Вечером она пришла разгоряченная разговорами, спорами, быстро приготовила чай, по какому-то особенному, только ей известному рецепту, подала соевые конфеты, пирожки и наконец присела сама.
— Ну что, Гриша,— спросила она,— снова в путь? Насколько я поняла из Томочкиного письма, у тебя неприятности?
— Не такие уж неприятности, — ответил Шохов, занимаясь чаем.
Чашки, блюдца, да и вообще вся посуда у Розы Яковлевны были старинные, кузнецовского фарфора. Сама хозяйка, когда бывала без гостей, пользовалась обыкновенным бокальчиком, но для приезжих доставала неизменно и только фарфор.

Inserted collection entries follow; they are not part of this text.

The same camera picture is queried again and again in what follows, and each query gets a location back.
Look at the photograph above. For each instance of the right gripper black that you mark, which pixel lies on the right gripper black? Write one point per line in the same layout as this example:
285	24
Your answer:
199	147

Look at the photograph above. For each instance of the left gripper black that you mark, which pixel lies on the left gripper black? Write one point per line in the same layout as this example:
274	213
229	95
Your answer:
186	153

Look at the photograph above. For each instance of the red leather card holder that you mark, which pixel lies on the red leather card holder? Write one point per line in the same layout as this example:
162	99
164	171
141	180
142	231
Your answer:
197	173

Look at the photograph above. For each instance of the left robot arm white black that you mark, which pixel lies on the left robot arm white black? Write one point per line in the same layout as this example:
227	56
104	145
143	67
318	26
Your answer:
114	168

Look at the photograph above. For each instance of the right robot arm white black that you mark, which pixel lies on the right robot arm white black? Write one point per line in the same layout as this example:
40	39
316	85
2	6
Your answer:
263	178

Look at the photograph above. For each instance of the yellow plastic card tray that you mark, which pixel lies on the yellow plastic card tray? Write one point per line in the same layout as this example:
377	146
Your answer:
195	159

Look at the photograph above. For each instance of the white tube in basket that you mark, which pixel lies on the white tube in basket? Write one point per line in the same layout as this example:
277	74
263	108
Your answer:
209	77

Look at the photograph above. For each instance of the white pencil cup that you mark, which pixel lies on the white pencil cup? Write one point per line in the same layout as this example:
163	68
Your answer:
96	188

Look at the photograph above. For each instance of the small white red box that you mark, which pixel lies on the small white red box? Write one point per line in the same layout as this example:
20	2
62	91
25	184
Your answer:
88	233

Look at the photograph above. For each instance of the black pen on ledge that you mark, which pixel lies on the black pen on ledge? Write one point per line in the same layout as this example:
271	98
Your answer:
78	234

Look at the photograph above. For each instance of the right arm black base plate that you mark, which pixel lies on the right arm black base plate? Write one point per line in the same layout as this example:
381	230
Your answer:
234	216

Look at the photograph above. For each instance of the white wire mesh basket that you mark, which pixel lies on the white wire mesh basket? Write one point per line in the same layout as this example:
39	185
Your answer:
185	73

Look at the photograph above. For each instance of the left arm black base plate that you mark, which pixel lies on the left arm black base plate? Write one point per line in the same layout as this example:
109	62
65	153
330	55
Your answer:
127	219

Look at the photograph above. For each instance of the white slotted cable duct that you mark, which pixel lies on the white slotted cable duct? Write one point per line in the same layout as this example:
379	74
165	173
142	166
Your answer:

— Поругался, что ли? — выпытывала Роза Яковлевна, успевая в это же время подкладывать ему пирожки, сбегать на кухню и т. д. Она не умела сидеть неподвижно.
— Нет, не ругался,— сказал Шохов.
— Но уволился же?
— Уволился.
— А зачем?
Шохов пожал плечами. Он не хотел пускаться в объяснения, потому что знал, что пытливая Роза Яковлевна начнет выспрашивать всяческие подробности — и тогда придется объяснять ей многое из того, что было и для него самого-то необъяснимо. Да и вообще разговор о происшедшем не был ему приятен.

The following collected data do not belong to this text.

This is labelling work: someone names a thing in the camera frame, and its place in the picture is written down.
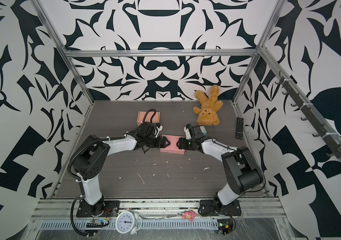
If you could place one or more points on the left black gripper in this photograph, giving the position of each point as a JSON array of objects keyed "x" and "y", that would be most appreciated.
[{"x": 160, "y": 142}]

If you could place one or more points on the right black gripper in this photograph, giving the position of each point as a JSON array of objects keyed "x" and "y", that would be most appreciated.
[{"x": 182, "y": 143}]

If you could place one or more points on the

Наверное, Роза Яковлевна это поняла. Она стала вспоминать свое учительское прошлое, как трудно доставалось им во времена войны, особенно в эвакуации с детишками, и приходилось бороться с трудностями, которые не чета нынешним.
— Вы видите, какая я кнопка, да? А когда у меня сто ртов некормленых, я приходила в районо, и стучала кулачком, и требовала, и мне давали, — говорила Роза Яковлевна.— А вы? Вы же не хотите бороться! Как чуть припекло, так ноги в руки и билет на самолет!
— Дело не в трудностях, — сказал Шохов, но опять же не стал объяснять, в чем же тогда дело.
Трудностей-то он не боялся. Он к ним привык с малолетства. Трудно переживалась потеря друзей, будь то смерть или предательство. Кто бы мог помешать остаться тогда, работал бы на строительстве, заработал бы домик с садиком, а при встречах с Хлыстовым делал бы вид, что ничего не произошло. Господи, да так многие живут, и не только так, муж со своей бывшей женой через перегородку, а враги на одной лестничной площадке, их дети в школу вместе ходят. Но только и это не борьба, о которой говорит и к которой призывает милая, беспокойная Роза Яковлевна. В войну, как говорят люди, отношения были просты: каждый знал, с кем он имеет дело. А сейчас не то что в близких людях, в самом себе невозможно подчас разобраться, понять до конца свой характер. А люди? Странные сейчас стали люди. Каждый в свое гнездо, в свою скорлупку закопался. Это он, Шохов, так поперву жил: боярские столы и полна горница людей. А умные-то, вроде Третьякова, вовсе не так и не на людях, а подальше от их цепких глаз. Недаром тогда Третьяков на тридцатилетии Шохова и сказал, что пора Грише бы поумнеть, а он все до тридцати лет ребенок. На что пьяный Шохов кричал через стол, что, мол, если уж родители его не воспитали, то нечего трогать, пусть учит лучше своих детей...
Жизнь научит. Чем старше, тем злей ее уроки. И вот сейчас Шохов знал твердо, что надо бороться за себя, но вовсе не так, как призывала Роза Яковлевна. Надо — как все (как все умные!) свой дом лепить, свою крепость, и чтобы эту крепость никакие тараны взять не могли.